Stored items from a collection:
►
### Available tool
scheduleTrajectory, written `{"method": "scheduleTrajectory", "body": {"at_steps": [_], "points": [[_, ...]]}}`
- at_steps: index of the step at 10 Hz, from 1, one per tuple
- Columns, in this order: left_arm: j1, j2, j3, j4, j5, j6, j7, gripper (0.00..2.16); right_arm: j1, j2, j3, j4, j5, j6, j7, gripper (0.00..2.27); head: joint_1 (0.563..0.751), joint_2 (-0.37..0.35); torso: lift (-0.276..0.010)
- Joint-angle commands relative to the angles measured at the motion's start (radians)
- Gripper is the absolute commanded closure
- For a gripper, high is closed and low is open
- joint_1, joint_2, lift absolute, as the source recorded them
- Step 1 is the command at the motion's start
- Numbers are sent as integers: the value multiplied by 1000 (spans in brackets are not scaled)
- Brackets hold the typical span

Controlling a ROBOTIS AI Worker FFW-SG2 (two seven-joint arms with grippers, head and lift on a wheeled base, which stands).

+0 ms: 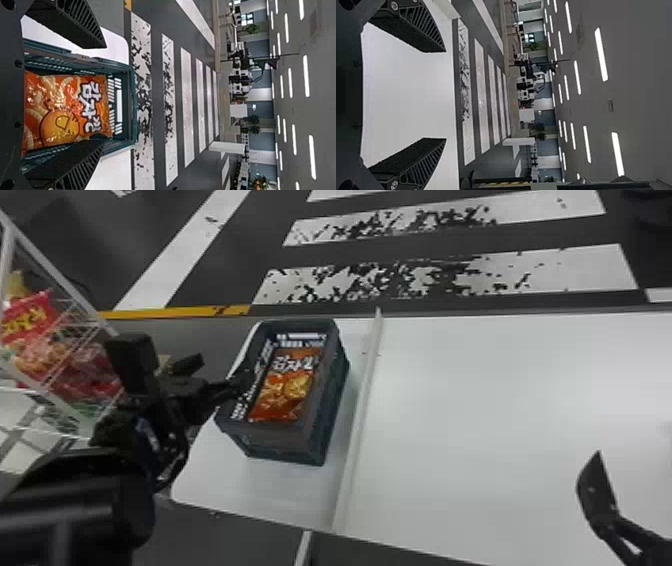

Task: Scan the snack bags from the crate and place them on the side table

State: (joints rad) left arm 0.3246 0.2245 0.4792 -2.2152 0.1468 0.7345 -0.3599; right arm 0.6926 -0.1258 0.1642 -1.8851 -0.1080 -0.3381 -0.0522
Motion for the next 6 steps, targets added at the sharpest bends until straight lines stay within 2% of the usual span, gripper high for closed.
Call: {"method": "scheduleTrajectory", "body": {"at_steps": [1,3,4,6], "points": [[-47,41,-1,75,-38,4,-24,-2,4,-8,11,-2,10,0,0,87,695,342,-50],[-139,69,-19,201,-95,29,-80,-2,11,-12,15,-6,17,0,0,87,695,350,-50],[-191,96,-68,275,-110,29,-88,-2,18,-12,15,-12,22,0,0,87,695,350,-50],[-295,115,-154,397,-171,29,-122,-2,22,-12,15,-15,30,3,-2,87,695,350,-50]]}}
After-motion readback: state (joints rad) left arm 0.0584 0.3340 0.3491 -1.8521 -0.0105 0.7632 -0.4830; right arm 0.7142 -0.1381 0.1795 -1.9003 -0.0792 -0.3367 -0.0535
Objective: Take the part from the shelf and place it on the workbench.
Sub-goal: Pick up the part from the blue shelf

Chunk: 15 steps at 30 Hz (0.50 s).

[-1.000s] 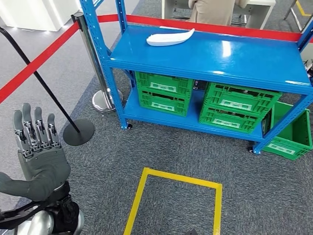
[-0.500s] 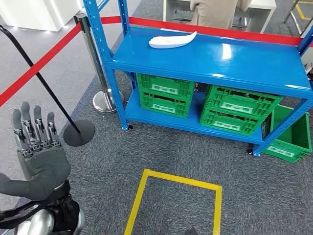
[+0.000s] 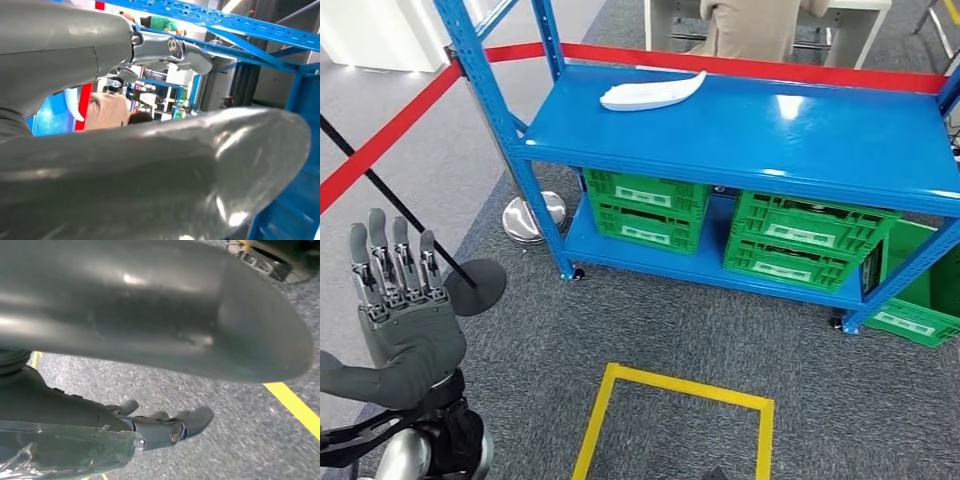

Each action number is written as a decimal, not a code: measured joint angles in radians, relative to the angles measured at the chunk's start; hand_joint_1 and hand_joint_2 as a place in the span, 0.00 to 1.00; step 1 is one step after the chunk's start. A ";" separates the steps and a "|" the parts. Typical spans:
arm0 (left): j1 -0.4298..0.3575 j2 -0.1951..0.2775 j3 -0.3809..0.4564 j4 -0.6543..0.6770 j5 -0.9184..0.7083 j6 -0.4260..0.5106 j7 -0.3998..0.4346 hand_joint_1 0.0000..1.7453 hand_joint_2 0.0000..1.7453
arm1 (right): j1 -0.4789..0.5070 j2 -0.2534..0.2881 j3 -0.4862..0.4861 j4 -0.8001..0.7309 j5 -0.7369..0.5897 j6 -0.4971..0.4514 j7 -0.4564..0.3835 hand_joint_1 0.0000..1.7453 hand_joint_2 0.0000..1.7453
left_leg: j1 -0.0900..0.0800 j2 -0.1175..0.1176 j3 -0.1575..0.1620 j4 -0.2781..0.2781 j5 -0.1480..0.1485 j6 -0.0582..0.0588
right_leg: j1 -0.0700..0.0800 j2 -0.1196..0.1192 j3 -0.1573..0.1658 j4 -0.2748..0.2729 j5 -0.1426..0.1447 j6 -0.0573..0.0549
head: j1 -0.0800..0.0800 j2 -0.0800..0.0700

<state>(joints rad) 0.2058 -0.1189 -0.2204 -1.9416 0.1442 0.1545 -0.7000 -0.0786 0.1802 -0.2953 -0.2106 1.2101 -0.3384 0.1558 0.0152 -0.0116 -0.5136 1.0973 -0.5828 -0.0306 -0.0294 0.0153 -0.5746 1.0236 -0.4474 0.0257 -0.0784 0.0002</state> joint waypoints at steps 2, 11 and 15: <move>0.000 0.000 0.000 0.000 0.000 0.007 0.000 0.00 0.00 | 0.000 0.000 0.000 0.000 0.001 0.001 0.000 0.00 0.00 | 0.000 0.001 -0.118 0.151 -0.025 -0.003 | 0.000 0.000 0.022 -0.006 -0.019 -0.004 | -0.002 0.000; -0.001 -0.001 0.001 0.000 -0.001 0.014 0.000 0.00 0.00 | 0.002 0.003 0.000 0.001 0.003 0.008 -0.001 0.00 0.00 | -0.006 -0.001 -0.156 -0.083 0.217 0.015 | -0.005 0.015 0.116 -0.025 -0.112 0.040 | -0.019 0.000; -0.001 -0.003 0.002 0.000 -0.001 0.014 0.000 0.00 0.00 | -0.006 0.003 0.000 0.001 0.004 0.007 -0.003 0.00 0.00 | -0.004 -0.001 -0.137 -0.090 0.193 0.037 | 0.002 -0.001 0.068 0.080 -0.168 0.039 | -0.010 0.000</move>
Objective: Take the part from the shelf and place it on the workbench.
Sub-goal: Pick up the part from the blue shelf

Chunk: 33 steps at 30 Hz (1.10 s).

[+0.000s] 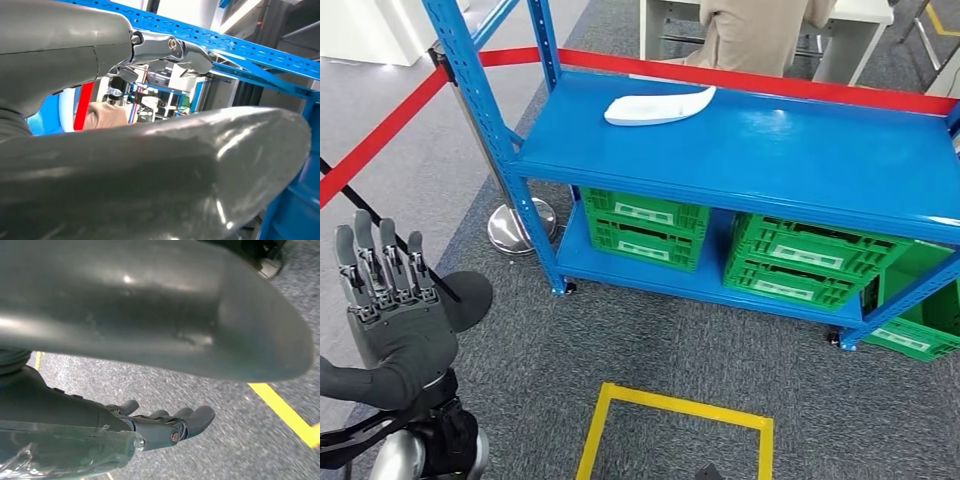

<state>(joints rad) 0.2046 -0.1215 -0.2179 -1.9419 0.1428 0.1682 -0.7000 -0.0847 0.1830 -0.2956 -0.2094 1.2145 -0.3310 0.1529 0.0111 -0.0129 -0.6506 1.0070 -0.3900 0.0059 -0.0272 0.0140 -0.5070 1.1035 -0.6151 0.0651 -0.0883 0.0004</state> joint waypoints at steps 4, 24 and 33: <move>0.000 0.000 0.000 0.000 0.000 0.000 0.000 0.00 0.00 | 0.003 -0.001 0.000 0.000 0.000 0.000 0.000 0.00 0.00 | -0.009 -0.001 0.029 0.000 -0.026 0.014 | 0.021 -0.002 -0.164 0.216 -0.024 -0.011 | 0.001 0.000; -0.001 -0.001 0.000 0.000 -0.006 0.007 0.000 0.00 0.00 | -0.001 -0.001 -0.003 0.000 0.002 -0.003 0.002 0.00 0.00 | -0.020 -0.006 0.084 -0.008 -0.061 -0.006 | 0.027 0.003 -0.090 -0.069 0.173 -0.035 | -0.001 0.000; 0.001 -0.004 0.001 -0.006 0.020 -0.019 0.000 0.00 0.00 | -0.002 0.000 -0.004 0.000 0.004 -0.002 0.001 0.00 0.00 | -0.021 -0.007 0.123 -0.060 -0.068 0.032 | 0.020 -0.001 -0.095 -0.042 0.183 -0.008 | 0.002 0.000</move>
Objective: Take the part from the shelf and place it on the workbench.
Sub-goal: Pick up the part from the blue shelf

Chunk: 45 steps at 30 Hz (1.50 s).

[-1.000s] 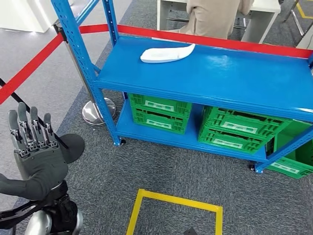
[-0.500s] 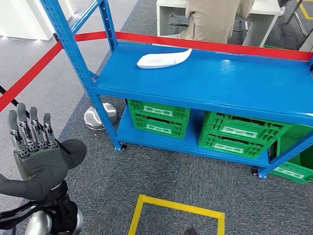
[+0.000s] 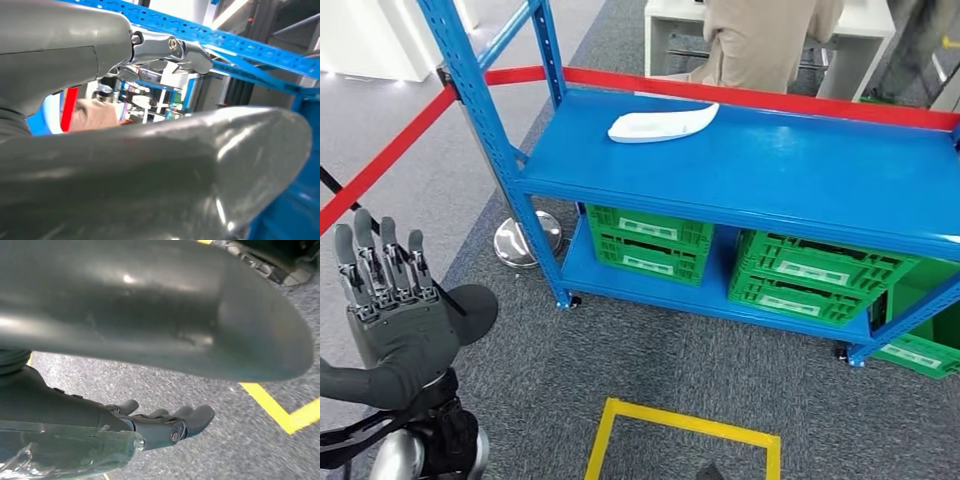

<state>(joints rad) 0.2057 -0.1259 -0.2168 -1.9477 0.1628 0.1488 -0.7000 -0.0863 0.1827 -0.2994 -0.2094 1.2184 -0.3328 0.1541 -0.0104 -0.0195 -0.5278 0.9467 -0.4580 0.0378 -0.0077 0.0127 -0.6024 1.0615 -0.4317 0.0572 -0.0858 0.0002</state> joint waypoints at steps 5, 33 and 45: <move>0.006 -0.010 0.005 -0.002 0.004 -0.002 0.000 0.00 0.00 | 0.009 -0.001 -0.001 0.000 0.000 0.000 0.001 0.00 0.00 | 0.006 0.002 0.042 -0.001 -0.023 -0.008 | -0.008 -0.002 -0.135 0.227 -0.088 0.013 | 0.006 0.000; 0.005 -0.036 0.023 -0.014 -0.003 0.022 0.000 0.00 0.00 | 0.011 0.001 -0.003 0.002 0.006 -0.004 0.005 0.00 0.00 | 0.020 0.004 -0.113 0.027 0.099 -0.063 | -0.016 0.017 0.107 -0.074 -0.067 -0.028 | -0.005 0.000; 0.005 -0.037 0.035 -0.014 -0.003 0.023 0.000 0.00 0.00 | 0.008 0.001 -0.003 0.002 0.007 -0.004 0.005 0.00 0.00 | 0.010 0.001 -0.107 0.029 0.086 -0.038 | -0.022 0.013 0.127 -0.114 -0.069 0.015 | -0.003 0.000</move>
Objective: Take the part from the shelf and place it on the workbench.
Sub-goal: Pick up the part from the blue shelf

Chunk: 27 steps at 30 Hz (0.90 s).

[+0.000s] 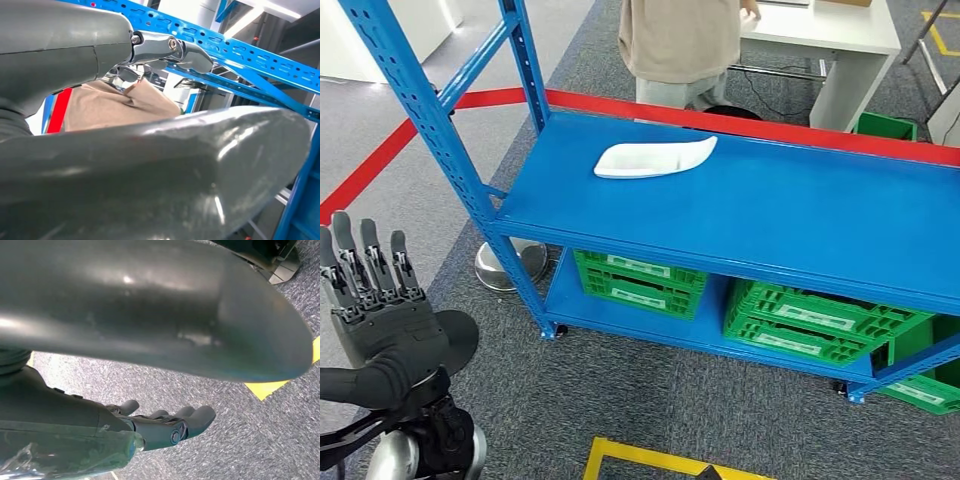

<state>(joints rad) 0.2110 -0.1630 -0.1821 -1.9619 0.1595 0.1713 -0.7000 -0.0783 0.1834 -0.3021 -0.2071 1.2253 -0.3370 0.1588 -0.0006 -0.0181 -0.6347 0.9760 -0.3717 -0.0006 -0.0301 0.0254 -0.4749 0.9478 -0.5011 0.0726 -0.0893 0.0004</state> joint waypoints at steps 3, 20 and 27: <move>0.000 0.000 0.002 0.000 0.000 0.001 0.000 0.00 0.00 | 0.000 0.000 0.000 0.000 0.000 0.000 0.000 0.00 0.00 | 0.001 0.000 0.005 0.000 0.000 0.000 | 0.001 0.000 0.004 0.001 -0.001 0.001 | 0.000 0.000; 0.000 -0.004 0.004 0.000 0.001 0.026 0.000 0.00 0.00 | 0.000 -0.002 -0.003 0.000 0.001 0.000 0.001 0.00 0.00 | 0.001 0.000 0.008 0.000 0.000 -0.001 | 0.002 0.000 0.007 0.004 -0.003 0.000 | 0.000 0.000; 0.000 -0.004 0.004 0.000 0.001 0.026 0.000 0.00 0.00 | 0.000 -0.002 -0.008 0.000 0.002 0.000 0.000 0.00 0.00 | 0.001 0.000 0.008 0.000 0.000 -0.001 | 0.002 0.000 0.007 0.004 -0.003 0.000 | 0.000 0.000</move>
<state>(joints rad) 0.2111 -0.1671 -0.1785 -1.9615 0.1605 0.1972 -0.7000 -0.0787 0.1816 -0.3103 -0.2071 1.2273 -0.3372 0.1593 0.0007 -0.0180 -0.6265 0.9758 -0.3715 -0.0012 -0.0284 0.0254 -0.4679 0.9515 -0.5040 0.0725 -0.0893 0.0004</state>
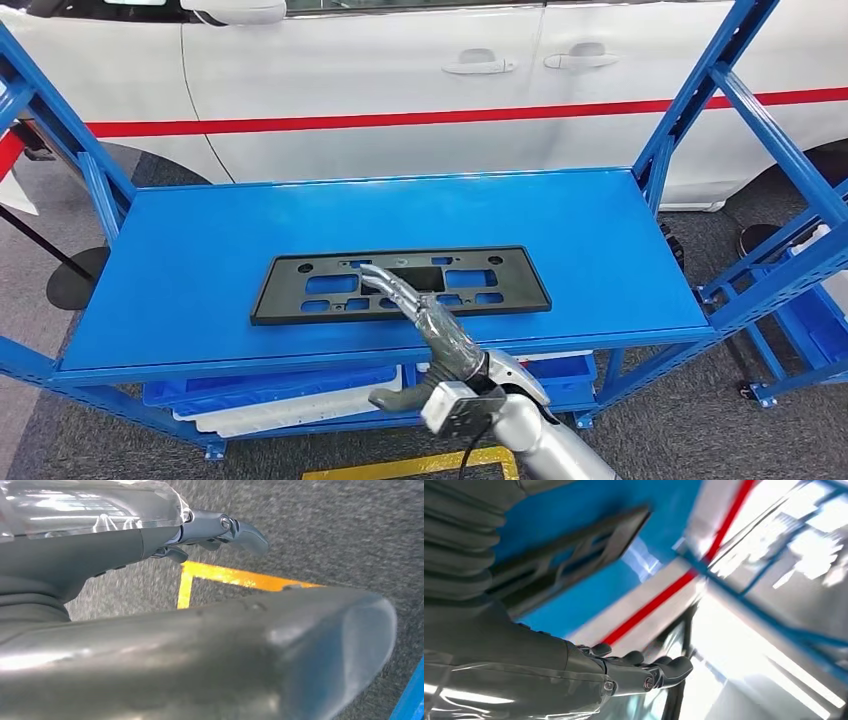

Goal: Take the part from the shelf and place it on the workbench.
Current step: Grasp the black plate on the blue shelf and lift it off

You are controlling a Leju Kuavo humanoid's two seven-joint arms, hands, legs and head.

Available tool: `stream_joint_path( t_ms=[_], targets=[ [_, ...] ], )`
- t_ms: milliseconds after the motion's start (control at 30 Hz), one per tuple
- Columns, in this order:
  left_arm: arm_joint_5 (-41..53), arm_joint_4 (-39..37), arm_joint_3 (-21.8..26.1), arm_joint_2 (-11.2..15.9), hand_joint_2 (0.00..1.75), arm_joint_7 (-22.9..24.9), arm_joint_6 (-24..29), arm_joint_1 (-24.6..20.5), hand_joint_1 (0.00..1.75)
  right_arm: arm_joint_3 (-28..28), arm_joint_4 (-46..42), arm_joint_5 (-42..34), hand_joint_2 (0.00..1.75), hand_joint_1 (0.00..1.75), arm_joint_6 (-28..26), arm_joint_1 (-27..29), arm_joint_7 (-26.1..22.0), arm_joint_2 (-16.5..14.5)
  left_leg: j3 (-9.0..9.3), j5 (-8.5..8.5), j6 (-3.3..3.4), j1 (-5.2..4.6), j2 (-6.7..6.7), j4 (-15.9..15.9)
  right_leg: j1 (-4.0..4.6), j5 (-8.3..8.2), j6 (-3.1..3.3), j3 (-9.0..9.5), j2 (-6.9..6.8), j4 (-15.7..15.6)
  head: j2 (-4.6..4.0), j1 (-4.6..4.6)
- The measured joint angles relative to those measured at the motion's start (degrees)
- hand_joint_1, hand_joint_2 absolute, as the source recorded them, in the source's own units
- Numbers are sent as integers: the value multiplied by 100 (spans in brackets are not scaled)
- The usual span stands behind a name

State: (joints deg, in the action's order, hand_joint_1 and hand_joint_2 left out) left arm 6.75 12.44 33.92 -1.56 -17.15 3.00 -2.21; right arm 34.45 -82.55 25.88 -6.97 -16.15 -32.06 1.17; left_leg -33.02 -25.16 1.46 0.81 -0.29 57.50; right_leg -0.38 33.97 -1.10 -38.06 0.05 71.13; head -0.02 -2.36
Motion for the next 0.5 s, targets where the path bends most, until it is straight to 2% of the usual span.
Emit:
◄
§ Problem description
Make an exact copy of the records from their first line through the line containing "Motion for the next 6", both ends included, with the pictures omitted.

§ Answer box
### Available tool
scheduleTrajectory, written `{"method": "scheduleTrajectory", "body": {"at_steps": [_], "points": [[_, ...]]}}`
- at_steps: index of the step at 10 Hz, from 1, one per tuple
- Columns, in this order: left_arm: j1, j2, j3, j4, j5, j6, j7, gripper (0.00..2.16); right_arm: j1, j2, j3, j4, j5, j6, j7, gripper (0.00..2.27); head: joint_1 (0.563..0.751), joint_2 (-0.37..0.35); torso: lift (-0.276..0.010)
- Joint-angle commands relative to the angles measured at the motion's start (radians)
- Gripper is the absolute commanded closure
- For a gripper, high is closed and low is open
- joint_1, joint_2, lift absolute, as the source recorded them
- Step 1 is the command at the motion's start
- Numbers are sent as integers: the value multiplied by 1000 (spans in brackets are not scaled)
- Brackets hold the typical span

Controlling a ROBOTIS AI Worker FFW-SG2 (two seven-joint arms with grippers, head and lift on a wheeled base, which stands).

+0 ms: 

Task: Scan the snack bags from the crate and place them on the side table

State: (joints rad) left arm 0.3246 0.2245 0.4792 -2.2152 0.1468 0.7345 -0.3599; right arm 0.6926 -0.1258 0.1642 -1.8851 -0.1080 -0.3381 -0.0522
Motion for the next 6 steps, targets added at the sharpest bends until straight lines stay within 2% of the usual span, gripper high for closed.

Work on this exercise is complete.